June 2021 is different. Before you ask, no I have not driven from London to Somerset to Northumberland to Devon then back to Northumberland and over to Scilly. At that point your hobby is driving, and in any event I have a job and can't dredge up the big twitch zeal very frequently these days anyway. Yes I saw the Mockingbird once I was able to travel, and had a great day out in Devon whilst I was at it, but that scratched that itch for a while and the various goodies on offer over the last couple of weeks have done nothing at all to raise my blood pressure. I have been more than happy with a more relaxed style of birding, simply wandering around with no great expectation of seeing anything spectacular (correct assumption as it happens) but enjoying being outdoors.
I birded Fife quite hard at the start of the month, several hours on most days, so I saw quite a lot that week that I would not normally see. I also took a day off as there was a family outing planned in the Highlands to meet up with my sister and her family. Mrs L and I went overnight the evening before, ie sans enfants, and in addition to a cheeky walk at the Pass of Killiecrankie on the way up which turned up Wood Warbler and Dipper, we spent a morning around Aviemore before a beach afternoon at Loch Morlich. We saw a ton of lovely birds, Slavonian Grebe, Red Grouse, Crested Tit, Pied Flycatcher and so on, but drew a blank on Caper and a few of the other residents. We enjoyed this very naughty bird cleverly defeating a squirrel feeder.
|Guilty as charged m'lud|
The drive down south missed the Red-necked Stint by a day unfortunately. I could have driven back up on the Sunday, and I would have got it as well, but frankly I'd rather have chewed my own arm off after the eight hour drive on Saturday. I had a couple of mooches around the patch which, Quail aside, has been as dead as the proverbial, but even Wanstead in early summer cannot dampen my current enthusiasm for birds, and so I've found myself doing a spot of birding further afield - Kent, East Sussex, Suffolk and Essex.
Now before you all accuse me of year listing, I'm not. Proper year listing would have meant getting in the car and driving to Northumberland and all those other far-flung places. No thanks. I've been there and done that, about a decade ago. It was great fun at the start, but ultimately exhausting and by about October, perhaps earlier, I'd had enough.

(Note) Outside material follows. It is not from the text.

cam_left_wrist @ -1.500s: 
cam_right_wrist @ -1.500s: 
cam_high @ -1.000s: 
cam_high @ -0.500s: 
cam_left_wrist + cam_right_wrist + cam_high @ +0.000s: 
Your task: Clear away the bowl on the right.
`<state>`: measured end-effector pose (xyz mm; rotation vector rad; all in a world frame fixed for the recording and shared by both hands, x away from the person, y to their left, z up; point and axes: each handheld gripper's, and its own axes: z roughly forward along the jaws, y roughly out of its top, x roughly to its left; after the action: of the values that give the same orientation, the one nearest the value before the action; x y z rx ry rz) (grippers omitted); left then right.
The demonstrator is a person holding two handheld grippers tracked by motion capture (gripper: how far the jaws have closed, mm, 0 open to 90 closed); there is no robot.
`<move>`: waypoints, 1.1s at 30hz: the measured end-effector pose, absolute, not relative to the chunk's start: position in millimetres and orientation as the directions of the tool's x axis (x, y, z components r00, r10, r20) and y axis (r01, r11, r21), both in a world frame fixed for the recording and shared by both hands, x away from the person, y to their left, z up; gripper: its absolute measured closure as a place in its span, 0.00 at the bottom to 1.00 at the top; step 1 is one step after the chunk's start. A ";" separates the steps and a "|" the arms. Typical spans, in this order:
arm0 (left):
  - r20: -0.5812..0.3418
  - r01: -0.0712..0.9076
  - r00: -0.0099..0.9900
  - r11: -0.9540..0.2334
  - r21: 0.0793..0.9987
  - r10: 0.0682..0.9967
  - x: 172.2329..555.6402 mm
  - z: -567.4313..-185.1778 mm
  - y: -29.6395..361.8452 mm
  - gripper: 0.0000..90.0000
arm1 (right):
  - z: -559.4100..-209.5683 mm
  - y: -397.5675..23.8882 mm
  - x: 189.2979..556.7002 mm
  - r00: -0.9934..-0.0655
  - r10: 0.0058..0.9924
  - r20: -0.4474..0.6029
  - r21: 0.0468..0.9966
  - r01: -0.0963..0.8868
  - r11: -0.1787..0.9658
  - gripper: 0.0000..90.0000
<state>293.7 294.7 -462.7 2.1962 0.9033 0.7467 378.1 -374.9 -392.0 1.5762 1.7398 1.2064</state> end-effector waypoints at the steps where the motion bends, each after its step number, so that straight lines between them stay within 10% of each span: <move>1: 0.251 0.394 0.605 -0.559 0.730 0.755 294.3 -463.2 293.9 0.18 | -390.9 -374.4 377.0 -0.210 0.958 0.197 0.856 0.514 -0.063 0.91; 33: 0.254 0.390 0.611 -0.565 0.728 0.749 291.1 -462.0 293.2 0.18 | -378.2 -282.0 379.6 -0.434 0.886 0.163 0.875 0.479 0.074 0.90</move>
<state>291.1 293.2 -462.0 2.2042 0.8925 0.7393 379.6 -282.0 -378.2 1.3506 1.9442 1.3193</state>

But there has been an element of listing, and actually I think this is good thing. Much like cricket stats - the highest second innings fourth wicket partnership at Lords vs New Zealand on a Monday in July when both batsmen's surnames start with the letter C - birding has an almost inexhaustible supply of lists and sub-lists, and I have been using these to get me out and about when I might otherwise sit on my backside and do nothing.
So I have now seen a Spotted Flycatcher in Suffolk for example, and Blackcap was a tick in Perthshire, just five miles from my parents' house in west Fife. On one level this is extremely tragic, but I prefer to view it in a more positive light. I can use silly things like this to keep myself motivated, as a way to channel my energy and ensure that I stay connected with birding and don't lose the love for it, rather than get on that regular rollercoaster. The result is that I have seen 138 species this month, rather than almost nothing like I usually do, and I am keener than ever to somehow find a Sparrowhawk locally which simply acts as a convenient excuse to get up and go birding again.
June isn't dull.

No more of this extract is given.